How to complete this task: Your task is to write out exactly the lines of the listing below, from the first down to the line that holds "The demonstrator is".

Dataset content:

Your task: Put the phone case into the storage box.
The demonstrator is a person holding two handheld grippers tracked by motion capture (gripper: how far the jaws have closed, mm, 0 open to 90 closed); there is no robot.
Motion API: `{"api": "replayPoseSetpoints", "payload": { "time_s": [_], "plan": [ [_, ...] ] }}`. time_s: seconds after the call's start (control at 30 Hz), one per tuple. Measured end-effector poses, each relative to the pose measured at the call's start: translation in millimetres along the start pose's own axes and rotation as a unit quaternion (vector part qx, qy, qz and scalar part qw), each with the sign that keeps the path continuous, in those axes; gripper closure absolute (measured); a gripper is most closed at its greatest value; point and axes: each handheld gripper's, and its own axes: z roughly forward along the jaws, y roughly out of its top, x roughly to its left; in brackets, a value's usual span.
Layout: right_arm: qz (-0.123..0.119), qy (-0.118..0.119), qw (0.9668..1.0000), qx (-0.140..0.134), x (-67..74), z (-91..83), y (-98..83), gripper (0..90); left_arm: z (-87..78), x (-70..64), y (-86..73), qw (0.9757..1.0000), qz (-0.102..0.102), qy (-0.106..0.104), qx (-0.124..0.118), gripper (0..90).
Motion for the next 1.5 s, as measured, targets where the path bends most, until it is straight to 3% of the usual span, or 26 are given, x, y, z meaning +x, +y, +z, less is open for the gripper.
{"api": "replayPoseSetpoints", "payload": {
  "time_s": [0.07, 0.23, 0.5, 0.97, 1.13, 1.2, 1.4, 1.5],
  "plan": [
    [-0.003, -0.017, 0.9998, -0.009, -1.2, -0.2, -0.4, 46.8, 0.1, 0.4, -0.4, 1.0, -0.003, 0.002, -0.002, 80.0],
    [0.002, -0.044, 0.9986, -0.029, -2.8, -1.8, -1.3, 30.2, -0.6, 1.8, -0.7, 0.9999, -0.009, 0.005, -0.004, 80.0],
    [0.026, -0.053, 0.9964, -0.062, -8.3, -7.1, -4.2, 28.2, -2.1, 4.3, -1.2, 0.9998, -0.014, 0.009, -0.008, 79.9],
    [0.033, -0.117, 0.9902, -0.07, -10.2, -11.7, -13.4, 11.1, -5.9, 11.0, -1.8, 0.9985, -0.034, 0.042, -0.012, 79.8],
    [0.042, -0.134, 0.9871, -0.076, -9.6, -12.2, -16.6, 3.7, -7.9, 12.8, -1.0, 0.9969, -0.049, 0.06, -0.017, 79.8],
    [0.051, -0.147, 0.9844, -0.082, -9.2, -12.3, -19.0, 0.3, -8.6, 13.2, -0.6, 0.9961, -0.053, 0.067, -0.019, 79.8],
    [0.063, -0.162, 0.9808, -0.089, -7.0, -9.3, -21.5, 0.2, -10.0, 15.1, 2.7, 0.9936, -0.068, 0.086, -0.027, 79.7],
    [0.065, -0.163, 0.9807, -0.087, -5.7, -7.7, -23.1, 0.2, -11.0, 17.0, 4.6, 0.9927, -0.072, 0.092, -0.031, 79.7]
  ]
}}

Answer for this exercise:
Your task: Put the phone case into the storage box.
The demonstrator is a person holding two handheld grippers tracked by motion capture (gripper: how far the jaws have closed, mm, 0 open to 90 closed); there is no robot.

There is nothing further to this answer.